Both the museum and the fields were brutally emotional in different ways. The museum is located at the former grounds of where many prisoners were held and tortured and killed. These were mainly people who the Khmer Rouge regime wanted confessions from. There is no sugarcoating it; photographs of starved and beaten prisoners were displayed on the walls. Prison cells remain, tiny cubicles that were 3x6 feet big, some with old bloodstains still present. Instruments of torture are displayed, with images depicting how they were used. The final estimate of deaths at this one compound? Twenty thousand.

In contrast to the concrete cells and barbed wire of the museum, the Killing Fields exuded a weird sense of tranquility instead. I like to imagine that this provides some form of peace to the dead, but in reality I don't think they rest easy.

Located about 10 miles from Phnom Penh, the Killing Fields are exactly what they seem to be. Truckloads of Cambodians were transported to this place, executed, and then dumped into mass graves. There are an estimated 300 of these killing fields located throughout Cambodia. While most of the bodies and bones have been removed, indentations in the grass indicate where the graves used to be. The audio guide explained each point of interest in the most macabre of ways.

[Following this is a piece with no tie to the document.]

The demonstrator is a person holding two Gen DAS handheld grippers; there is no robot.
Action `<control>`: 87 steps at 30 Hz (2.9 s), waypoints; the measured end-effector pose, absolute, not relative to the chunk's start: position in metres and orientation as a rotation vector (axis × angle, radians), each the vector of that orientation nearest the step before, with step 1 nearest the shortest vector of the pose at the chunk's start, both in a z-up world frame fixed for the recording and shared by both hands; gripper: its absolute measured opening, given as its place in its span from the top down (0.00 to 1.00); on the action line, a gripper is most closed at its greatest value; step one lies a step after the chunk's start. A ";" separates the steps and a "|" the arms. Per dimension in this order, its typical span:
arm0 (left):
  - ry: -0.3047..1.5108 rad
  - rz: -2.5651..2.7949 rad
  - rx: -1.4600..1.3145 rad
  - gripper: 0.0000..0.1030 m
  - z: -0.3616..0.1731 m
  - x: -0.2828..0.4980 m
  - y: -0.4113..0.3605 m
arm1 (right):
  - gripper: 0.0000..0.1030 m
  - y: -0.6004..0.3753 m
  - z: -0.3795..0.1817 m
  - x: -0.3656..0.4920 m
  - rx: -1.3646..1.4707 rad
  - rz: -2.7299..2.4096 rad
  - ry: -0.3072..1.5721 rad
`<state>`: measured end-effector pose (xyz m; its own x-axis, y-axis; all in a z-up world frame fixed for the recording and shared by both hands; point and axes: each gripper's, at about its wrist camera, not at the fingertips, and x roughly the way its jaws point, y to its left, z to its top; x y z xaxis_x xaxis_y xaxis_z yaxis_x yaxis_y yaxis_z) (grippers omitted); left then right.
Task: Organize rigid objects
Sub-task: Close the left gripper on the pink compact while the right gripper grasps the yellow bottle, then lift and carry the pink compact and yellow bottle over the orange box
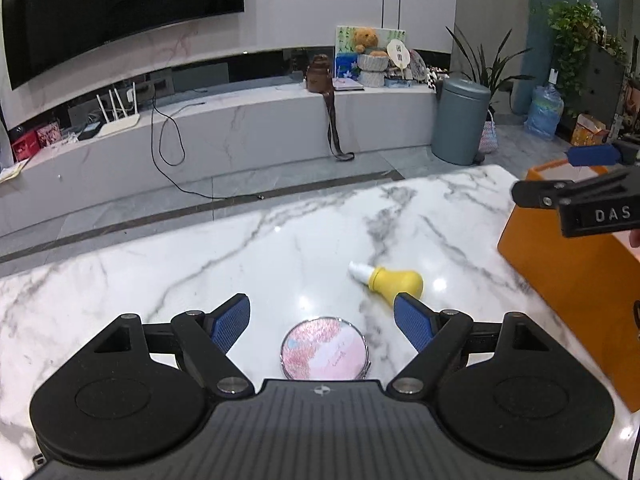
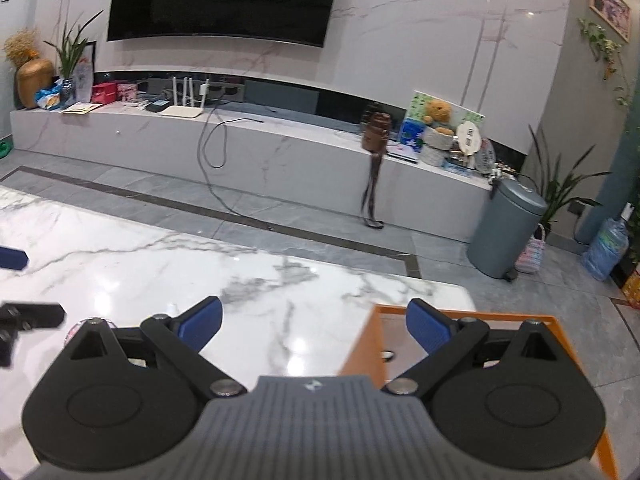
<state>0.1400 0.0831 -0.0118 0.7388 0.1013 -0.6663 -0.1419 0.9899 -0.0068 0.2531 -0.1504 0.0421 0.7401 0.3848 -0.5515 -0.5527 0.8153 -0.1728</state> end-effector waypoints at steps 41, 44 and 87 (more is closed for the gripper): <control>0.765 0.132 -0.060 0.03 -0.085 0.161 0.087 | 0.19 -0.045 -0.068 0.277 -0.277 0.632 0.777; 0.747 0.138 -0.058 0.03 -0.086 0.160 0.085 | 0.22 -0.046 -0.072 0.279 -0.277 0.631 0.786; 0.767 0.077 -0.024 0.19 -0.076 0.157 0.080 | 0.62 -0.046 -0.056 0.275 -0.261 0.681 0.785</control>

- Tread lightly, for bones are still uncovered as rainstorms pass by.
- Here is the Killing Tree next to the mass grave containing mostly women and children. The tree is named so because bits of hair and blood and brains have been found on it; indications are that the Khmer Rouge soldiers used it to bash in babies' heads before tossing them into the grave.
- Here is a Sugar Palm Tree. It provides shade and sugar, but its stalks can be filed to a sharp edge and were used to slit the throats of prisoners, thus negating the need for expensive bullets.

This went on and on, each fact more horrible than the last. 

Remains are displayed and honored
in a memorial building


The U.S. did nothing while this genocide went on. Did we enter the wrong war? Could we have done something? I don't think that ultimately there is a correct answer for this. But the closing statements from my audio guide probably sums it up the best. While the events in Cambodia are heartbreaking, it is not the only instance of senseless genocide in the world. It has happened before, and it will happen again. Sites like these are certainly don't fit within the standard of a 'fun' vacation, but it is important to see and feel these places anyway. 

We have to remember. We have to learn from it.